I wasn't going to reply, because as you say, the focus should have been on the OP's issue. However, your analogy with the doctor is a good one. No matter how many rashes a doctor had seen, no doctor would ever diagnose a patient he hadn't seen on the basis of having SOME of their symptoms relayed by somebody else, because it would be unprofessional, irresponsible and could potentially cause far more harm than good. In this situation there could be all sorts of additional factors at play we don't know about.

You seem unduly upset by an approach/advice that is different to yours...so much so that instead of just offering a different perspective you needed to firstly make personal insults and belittle me, then swear, then basically say like a child "I'm having the last word then I'm not listening any more"(!)

Can there not be a range of views and suggestions for the OP to consider?

The main reason I did reply is because the initial request was for support for the OP in terms of how she can help.

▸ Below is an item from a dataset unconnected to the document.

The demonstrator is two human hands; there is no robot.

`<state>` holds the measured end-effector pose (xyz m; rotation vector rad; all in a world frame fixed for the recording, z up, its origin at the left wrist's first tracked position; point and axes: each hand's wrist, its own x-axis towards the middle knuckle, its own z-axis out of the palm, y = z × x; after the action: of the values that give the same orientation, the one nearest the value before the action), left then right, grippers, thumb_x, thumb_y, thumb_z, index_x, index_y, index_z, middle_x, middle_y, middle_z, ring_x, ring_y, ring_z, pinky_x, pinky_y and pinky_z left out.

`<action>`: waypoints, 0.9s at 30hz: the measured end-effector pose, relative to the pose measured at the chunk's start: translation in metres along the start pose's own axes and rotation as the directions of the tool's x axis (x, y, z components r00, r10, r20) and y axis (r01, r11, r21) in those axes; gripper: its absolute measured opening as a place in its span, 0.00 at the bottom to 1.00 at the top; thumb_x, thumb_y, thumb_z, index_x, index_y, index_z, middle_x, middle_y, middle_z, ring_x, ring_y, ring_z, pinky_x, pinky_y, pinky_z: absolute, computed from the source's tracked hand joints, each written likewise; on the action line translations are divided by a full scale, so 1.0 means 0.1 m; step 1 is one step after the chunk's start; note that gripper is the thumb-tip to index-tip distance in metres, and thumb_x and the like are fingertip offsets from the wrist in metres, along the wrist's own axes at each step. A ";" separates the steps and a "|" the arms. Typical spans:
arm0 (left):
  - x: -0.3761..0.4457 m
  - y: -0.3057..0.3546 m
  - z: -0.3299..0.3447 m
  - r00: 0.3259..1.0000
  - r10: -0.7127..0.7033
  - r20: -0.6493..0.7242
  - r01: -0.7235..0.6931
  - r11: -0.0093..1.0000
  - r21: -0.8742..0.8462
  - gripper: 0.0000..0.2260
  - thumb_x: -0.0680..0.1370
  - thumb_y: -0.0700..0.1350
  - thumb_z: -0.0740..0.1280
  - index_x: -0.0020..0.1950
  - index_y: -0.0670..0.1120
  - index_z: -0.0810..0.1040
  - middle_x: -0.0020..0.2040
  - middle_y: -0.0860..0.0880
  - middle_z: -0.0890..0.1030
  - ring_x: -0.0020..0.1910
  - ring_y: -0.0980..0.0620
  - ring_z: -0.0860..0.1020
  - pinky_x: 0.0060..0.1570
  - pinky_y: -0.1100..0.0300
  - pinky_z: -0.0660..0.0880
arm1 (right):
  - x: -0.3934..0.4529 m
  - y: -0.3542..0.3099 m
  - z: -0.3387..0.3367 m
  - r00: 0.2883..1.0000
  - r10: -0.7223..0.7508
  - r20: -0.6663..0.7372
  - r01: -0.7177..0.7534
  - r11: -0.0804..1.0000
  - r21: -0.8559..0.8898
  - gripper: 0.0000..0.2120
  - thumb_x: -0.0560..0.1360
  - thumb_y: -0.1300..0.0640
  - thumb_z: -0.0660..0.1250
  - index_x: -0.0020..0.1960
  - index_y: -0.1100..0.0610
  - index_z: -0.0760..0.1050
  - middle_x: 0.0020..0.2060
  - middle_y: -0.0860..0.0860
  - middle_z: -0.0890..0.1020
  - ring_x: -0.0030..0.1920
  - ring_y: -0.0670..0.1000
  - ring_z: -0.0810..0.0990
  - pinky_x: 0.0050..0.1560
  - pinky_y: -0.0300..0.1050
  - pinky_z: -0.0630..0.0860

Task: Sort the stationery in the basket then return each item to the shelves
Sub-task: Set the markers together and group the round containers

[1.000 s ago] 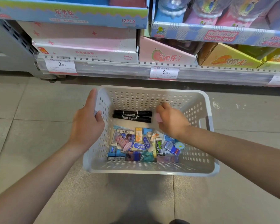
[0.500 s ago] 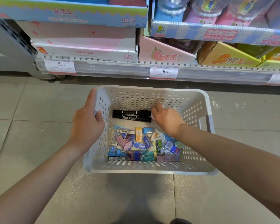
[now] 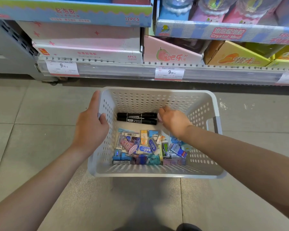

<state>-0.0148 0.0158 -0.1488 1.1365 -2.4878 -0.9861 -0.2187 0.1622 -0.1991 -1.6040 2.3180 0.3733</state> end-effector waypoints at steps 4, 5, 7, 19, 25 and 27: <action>0.00 0.00 0.00 1.000 -0.011 -0.014 0.011 1.000 0.002 0.29 0.79 0.36 0.59 0.77 0.51 0.55 0.30 0.40 0.73 0.25 0.46 0.71 0.25 0.50 0.71 | -0.09 0.03 -0.17 1.000 0.003 0.006 -0.002 0.991 -0.130 0.10 0.74 0.67 0.58 0.53 0.57 0.68 0.41 0.50 0.77 0.36 0.53 0.75 0.26 0.38 0.62; 0.00 0.01 0.00 1.000 -0.011 -0.012 0.011 1.000 -0.001 0.29 0.79 0.36 0.59 0.77 0.51 0.54 0.30 0.41 0.73 0.25 0.47 0.71 0.25 0.50 0.71 | -0.12 0.04 -0.21 0.999 0.011 0.039 -0.004 0.986 -0.168 0.07 0.75 0.65 0.58 0.50 0.56 0.67 0.38 0.49 0.75 0.36 0.52 0.73 0.28 0.37 0.63; 0.00 0.01 0.01 1.000 -0.007 -0.003 0.007 1.000 -0.009 0.29 0.80 0.36 0.59 0.77 0.51 0.54 0.32 0.41 0.74 0.25 0.48 0.71 0.25 0.52 0.70 | -0.17 0.04 -0.23 0.995 0.052 0.084 -0.030 0.970 -0.243 0.02 0.77 0.61 0.58 0.46 0.54 0.66 0.37 0.49 0.74 0.37 0.51 0.74 0.34 0.38 0.67; 0.00 0.00 0.02 1.000 -0.015 -0.006 0.015 1.000 -0.003 0.29 0.80 0.37 0.59 0.77 0.52 0.53 0.33 0.42 0.74 0.26 0.47 0.72 0.24 0.52 0.70 | -0.06 0.10 -0.16 0.933 0.233 0.273 -0.174 0.959 -0.224 0.13 0.77 0.57 0.62 0.61 0.55 0.74 0.58 0.51 0.79 0.58 0.53 0.78 0.51 0.44 0.73; 0.00 0.01 0.02 1.000 -0.029 -0.002 0.029 1.000 -0.005 0.29 0.80 0.37 0.59 0.78 0.52 0.52 0.32 0.40 0.74 0.26 0.46 0.72 0.25 0.52 0.71 | -0.08 0.06 -0.20 0.906 0.239 0.350 -0.167 0.960 -0.223 0.14 0.78 0.59 0.60 0.63 0.58 0.72 0.60 0.52 0.77 0.60 0.53 0.76 0.56 0.44 0.72; -0.01 0.02 0.01 1.000 -0.030 -0.004 0.030 1.000 -0.005 0.29 0.80 0.37 0.59 0.78 0.52 0.52 0.32 0.40 0.73 0.27 0.45 0.72 0.25 0.49 0.72 | -0.08 0.05 -0.23 0.915 0.226 0.335 -0.166 0.966 -0.199 0.14 0.78 0.61 0.59 0.63 0.58 0.71 0.61 0.52 0.77 0.61 0.54 0.76 0.56 0.44 0.72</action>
<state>-0.0157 0.0172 -0.1483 1.1762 -2.4705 -0.9966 -0.2231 0.1619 -0.1745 -1.2422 2.2121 0.8515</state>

The OP includes information about the situation which you have completely ignored in your long post.
Both the children are in school.
Hence my suggestion about a job of some kind which I think if she has been isolated by caring for her children for the past 7 years might help her to meet people and build some independence.

Also, and critically, she has not and is not trying to leave her husband. She is trying to force him to leave her so she can stay put with her children in their jointly owned flat. He does not want the marriage to end. The legal process is taking a long time and she doesn't know when it will be concluded. That is an incredibly stressful situation for all involved, and even in a non abusive situation I would expect rows, shouting, desperate emotional pleas, attempts to change her mind and very upset children.

My concern Twinkletoes is your leap from there to the assumption that he is an abuser who will harass her after she (or he) leaves and that she is "in danger". If I were the OP I would find that terrifying.

Hopefully, after the legal separation is concluded she will be given resident custody of her children in the flat. The thing we seem to be in agreement on is that in the short term, having made the decision to end the marriage and informed him of it, perhaps it might be better for everyone if she were to move out with the boys, but to stay close enough for school and their normal routine to be undisturbed. In terms of practical help Missi, that's where I'd start - either by seeing if any of the women's aid/refuge organisations can help with accommodation, or with financial help if they can't and she needs to rent privately to give herself some breathing space.

At THAT point I think it would be a sensible time to draw breath, reassess the situation and see how much of the behaviour (while of course unacceptable) was a response to the situation, and how things look then.

I'm not quite sure why Twinkletoes seems so horrified by my suggesting a lifecoach?! What I mean is someone local who knows the town and systems and the options/jobs open to her who can provide support and practical advice for someone who is becoming independent again after a long time as a dependent wife and full-time carer of her children. I don't know if she has many friends locally - if she does then maybe she will get this kind of support from them, but if not then maybe it would help to have a bit of moral support and someone to discuss things with and to suggest options she might not have thought of herself, which I think is a separate thing to any counselling which might help to deal with any emotional fallout. I imagine most of the organisations Twinkletoes listed either have people who offer this type of practical advice/support or could recommend someone.